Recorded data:
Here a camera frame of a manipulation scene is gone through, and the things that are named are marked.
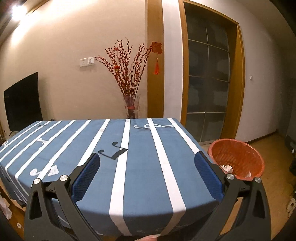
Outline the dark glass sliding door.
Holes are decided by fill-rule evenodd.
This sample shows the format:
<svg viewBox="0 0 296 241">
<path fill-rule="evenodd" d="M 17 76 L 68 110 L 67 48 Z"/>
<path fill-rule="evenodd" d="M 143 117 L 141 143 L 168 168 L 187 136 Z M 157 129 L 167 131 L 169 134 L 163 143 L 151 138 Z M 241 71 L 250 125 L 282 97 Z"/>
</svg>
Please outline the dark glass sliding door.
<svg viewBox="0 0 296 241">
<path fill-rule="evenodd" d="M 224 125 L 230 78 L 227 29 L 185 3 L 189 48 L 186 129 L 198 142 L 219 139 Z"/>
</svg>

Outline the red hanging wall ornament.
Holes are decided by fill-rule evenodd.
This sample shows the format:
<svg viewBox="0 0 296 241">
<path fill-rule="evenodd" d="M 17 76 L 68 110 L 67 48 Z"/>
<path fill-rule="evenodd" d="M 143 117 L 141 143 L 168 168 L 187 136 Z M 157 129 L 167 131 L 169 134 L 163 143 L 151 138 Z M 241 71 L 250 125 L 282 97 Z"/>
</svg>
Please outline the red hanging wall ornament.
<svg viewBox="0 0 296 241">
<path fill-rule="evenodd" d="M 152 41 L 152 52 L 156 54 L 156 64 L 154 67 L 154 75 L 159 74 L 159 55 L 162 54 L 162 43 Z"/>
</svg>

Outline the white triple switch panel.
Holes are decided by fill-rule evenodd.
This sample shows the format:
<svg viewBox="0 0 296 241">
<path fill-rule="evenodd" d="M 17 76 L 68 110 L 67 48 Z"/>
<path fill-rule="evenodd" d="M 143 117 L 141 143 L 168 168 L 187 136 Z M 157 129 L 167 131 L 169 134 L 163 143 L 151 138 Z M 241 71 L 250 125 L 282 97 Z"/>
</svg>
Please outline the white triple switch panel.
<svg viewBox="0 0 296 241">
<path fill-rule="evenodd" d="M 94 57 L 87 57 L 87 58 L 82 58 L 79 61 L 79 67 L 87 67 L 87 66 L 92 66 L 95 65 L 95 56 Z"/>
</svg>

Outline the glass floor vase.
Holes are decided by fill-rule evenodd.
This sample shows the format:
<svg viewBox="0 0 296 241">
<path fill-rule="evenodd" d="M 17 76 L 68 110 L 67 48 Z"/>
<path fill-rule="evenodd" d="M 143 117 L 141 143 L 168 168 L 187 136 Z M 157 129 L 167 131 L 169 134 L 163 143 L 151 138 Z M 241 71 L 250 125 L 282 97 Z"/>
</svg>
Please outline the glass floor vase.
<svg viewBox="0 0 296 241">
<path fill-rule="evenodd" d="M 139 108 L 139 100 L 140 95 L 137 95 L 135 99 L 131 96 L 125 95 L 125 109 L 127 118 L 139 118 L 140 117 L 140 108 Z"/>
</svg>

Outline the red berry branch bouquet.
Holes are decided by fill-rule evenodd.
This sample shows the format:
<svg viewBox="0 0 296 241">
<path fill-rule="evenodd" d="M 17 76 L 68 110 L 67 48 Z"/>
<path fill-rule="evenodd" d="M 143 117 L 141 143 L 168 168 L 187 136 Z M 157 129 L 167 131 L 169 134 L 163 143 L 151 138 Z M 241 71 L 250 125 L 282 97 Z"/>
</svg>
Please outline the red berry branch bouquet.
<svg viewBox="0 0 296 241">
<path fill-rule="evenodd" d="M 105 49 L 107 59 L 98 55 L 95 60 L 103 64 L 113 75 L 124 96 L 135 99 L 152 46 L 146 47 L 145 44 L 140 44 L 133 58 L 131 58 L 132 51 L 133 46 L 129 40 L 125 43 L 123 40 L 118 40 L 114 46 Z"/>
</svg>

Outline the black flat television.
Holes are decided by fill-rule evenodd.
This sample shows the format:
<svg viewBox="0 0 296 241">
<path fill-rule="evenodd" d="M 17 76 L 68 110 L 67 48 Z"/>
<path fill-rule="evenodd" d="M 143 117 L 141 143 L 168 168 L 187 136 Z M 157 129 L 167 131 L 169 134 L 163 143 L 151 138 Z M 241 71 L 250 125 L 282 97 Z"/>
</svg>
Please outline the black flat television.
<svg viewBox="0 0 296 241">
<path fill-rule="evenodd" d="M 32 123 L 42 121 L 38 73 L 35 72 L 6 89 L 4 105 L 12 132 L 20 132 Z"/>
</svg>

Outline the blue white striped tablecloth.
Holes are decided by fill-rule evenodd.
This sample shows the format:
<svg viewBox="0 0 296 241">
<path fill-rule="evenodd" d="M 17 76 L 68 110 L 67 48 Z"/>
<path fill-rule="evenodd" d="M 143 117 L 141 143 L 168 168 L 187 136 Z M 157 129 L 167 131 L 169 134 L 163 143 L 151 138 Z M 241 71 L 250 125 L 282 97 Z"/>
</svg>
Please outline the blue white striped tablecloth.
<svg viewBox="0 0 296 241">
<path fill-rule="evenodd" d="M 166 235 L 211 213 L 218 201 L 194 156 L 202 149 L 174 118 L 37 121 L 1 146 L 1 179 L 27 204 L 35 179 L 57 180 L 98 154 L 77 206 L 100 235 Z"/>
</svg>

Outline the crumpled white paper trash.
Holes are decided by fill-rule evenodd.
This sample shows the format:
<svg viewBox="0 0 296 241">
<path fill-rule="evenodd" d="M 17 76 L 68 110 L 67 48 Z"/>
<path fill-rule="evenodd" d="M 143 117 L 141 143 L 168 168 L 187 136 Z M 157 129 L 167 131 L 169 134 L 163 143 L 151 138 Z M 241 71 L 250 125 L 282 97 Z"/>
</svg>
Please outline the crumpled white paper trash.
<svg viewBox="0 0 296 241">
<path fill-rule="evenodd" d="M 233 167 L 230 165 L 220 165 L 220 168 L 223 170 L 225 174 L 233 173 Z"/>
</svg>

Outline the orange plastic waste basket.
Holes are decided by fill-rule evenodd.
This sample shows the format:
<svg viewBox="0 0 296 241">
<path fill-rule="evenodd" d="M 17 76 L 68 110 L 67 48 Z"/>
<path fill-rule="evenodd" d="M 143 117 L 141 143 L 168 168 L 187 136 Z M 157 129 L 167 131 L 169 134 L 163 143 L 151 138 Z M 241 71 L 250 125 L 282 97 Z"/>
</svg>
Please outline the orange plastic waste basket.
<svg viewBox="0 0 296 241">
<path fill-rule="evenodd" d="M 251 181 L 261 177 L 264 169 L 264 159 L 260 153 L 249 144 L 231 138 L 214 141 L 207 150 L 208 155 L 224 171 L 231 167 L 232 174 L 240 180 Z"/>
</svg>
* * *
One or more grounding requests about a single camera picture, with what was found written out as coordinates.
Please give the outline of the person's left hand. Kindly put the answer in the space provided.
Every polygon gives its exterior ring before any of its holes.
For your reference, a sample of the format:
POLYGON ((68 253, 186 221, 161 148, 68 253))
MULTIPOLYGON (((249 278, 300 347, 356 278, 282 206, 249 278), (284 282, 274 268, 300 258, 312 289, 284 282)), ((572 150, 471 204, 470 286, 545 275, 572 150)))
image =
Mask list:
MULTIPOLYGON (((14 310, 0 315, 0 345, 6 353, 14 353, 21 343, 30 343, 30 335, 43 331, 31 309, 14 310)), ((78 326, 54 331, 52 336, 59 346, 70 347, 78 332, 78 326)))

# TASK BRIEF
Whenever the word "camera" shows up in a line of the entries, list that line.

# RESULT FOR THIS TASK
Here a camera frame of a manipulation scene is gone through, and the things that are named are marked.
One or more grounding requests about a single camera picture, with what was found written out as coordinates.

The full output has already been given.